__WHAT IS REQUIRED__.
Copying rule for the data below: pictures stay out, and only the lines from the one with "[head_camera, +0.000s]" down to the one with "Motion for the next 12", inclusive, are repeated exactly.

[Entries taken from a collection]
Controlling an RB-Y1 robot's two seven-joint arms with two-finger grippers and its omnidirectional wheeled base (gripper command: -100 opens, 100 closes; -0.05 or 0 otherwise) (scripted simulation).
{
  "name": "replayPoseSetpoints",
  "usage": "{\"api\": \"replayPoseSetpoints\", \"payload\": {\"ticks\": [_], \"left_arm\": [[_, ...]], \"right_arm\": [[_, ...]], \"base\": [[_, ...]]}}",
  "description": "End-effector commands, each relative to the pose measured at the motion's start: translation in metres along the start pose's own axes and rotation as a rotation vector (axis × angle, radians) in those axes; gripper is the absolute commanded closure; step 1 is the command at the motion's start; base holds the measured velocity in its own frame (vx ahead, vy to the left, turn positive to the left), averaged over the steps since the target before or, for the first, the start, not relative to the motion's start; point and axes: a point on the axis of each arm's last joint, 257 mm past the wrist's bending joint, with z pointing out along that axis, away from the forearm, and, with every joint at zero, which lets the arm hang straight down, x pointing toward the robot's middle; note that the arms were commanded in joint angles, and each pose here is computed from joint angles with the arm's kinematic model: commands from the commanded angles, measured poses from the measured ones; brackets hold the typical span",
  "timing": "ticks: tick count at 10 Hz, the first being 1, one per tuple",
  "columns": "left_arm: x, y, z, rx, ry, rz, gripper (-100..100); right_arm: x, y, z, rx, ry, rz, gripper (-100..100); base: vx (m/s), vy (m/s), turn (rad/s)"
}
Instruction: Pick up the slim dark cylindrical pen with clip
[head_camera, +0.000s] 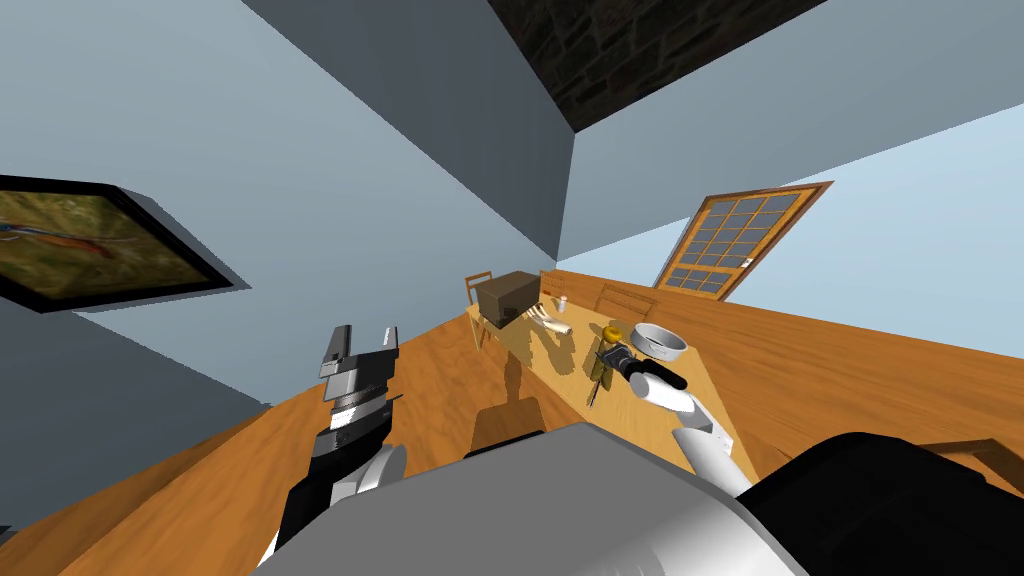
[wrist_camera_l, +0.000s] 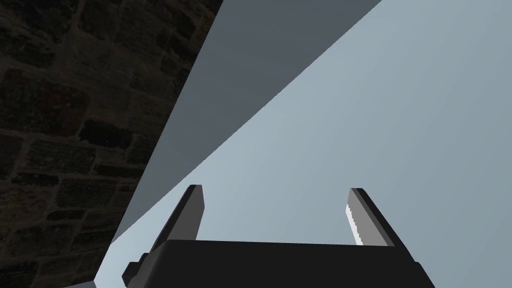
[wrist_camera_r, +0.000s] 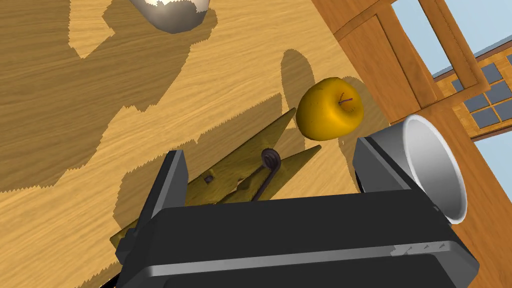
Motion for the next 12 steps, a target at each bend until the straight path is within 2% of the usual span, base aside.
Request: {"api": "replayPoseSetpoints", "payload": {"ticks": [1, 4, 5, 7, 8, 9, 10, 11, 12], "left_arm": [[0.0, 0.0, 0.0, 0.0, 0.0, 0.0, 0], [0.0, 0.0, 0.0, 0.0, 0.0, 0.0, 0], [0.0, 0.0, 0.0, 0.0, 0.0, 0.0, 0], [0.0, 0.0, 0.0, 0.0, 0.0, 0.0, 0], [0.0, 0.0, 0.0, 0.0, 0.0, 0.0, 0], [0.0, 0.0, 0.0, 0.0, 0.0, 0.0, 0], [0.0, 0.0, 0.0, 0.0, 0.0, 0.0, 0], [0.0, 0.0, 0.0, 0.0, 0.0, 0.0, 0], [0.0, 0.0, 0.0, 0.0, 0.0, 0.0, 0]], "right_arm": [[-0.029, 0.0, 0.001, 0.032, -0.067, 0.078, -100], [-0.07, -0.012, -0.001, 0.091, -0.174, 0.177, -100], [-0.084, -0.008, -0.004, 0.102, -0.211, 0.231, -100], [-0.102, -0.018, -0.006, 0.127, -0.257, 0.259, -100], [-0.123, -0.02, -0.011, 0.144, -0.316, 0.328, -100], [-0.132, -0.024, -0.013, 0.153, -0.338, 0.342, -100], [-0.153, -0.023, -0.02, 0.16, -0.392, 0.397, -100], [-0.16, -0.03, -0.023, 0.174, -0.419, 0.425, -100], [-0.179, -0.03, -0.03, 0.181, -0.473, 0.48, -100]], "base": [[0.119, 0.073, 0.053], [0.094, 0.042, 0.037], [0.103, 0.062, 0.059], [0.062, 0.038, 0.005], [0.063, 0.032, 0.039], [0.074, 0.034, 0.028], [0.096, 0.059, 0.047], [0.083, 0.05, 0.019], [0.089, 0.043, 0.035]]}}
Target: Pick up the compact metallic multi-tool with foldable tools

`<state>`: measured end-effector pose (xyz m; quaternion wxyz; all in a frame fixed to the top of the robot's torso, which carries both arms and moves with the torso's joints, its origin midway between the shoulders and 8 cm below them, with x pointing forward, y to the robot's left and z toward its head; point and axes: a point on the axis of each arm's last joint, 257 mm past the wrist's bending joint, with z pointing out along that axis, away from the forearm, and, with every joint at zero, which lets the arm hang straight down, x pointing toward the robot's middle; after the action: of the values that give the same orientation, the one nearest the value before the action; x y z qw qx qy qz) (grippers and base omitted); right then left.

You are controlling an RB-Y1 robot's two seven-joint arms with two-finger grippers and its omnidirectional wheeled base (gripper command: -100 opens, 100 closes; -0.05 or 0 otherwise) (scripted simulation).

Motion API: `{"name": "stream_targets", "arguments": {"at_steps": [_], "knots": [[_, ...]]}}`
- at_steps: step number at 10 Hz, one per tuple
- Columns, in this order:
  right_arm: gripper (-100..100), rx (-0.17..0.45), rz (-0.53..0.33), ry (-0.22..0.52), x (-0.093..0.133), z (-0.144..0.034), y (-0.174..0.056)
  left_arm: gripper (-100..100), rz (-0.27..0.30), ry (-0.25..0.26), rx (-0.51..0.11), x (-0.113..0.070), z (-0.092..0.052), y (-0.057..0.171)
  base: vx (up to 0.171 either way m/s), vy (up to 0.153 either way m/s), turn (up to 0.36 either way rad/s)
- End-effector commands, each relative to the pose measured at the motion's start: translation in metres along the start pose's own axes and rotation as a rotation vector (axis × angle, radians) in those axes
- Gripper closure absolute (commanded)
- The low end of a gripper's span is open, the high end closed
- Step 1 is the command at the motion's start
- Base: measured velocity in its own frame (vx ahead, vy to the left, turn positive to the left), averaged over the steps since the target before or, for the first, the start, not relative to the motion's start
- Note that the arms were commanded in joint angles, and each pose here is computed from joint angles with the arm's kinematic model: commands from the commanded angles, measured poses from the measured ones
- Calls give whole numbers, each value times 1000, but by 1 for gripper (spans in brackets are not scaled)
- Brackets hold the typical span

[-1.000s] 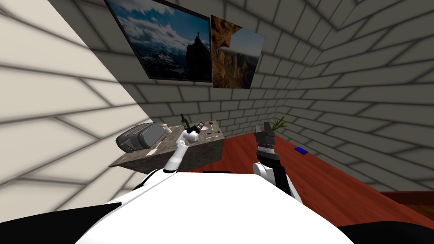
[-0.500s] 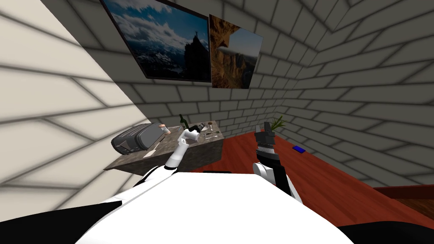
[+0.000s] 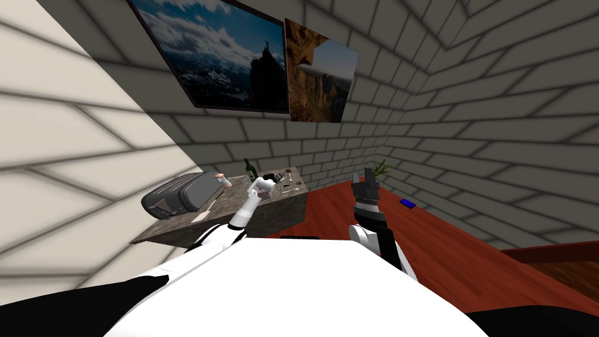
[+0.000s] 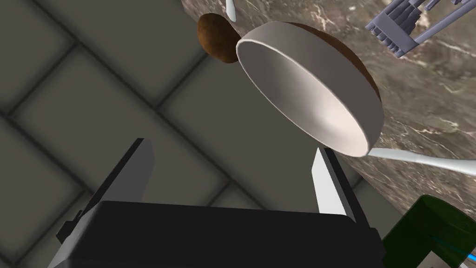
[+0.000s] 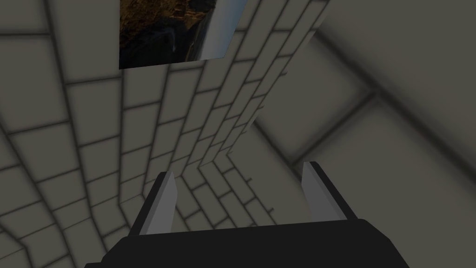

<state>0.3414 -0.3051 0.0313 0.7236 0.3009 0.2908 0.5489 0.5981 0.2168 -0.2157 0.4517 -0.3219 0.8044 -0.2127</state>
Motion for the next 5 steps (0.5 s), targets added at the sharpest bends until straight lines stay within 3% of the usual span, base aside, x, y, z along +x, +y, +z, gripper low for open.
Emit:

__TASK SOLUTION__.
[head_camera, +0.000s] 
[wrist_camera_l, +0.000s] 
[wrist_camera_r, +0.000s] 
Motion for the next 12 steps, a target at each bend until the straight path is within 2% of the usual span, base aside.

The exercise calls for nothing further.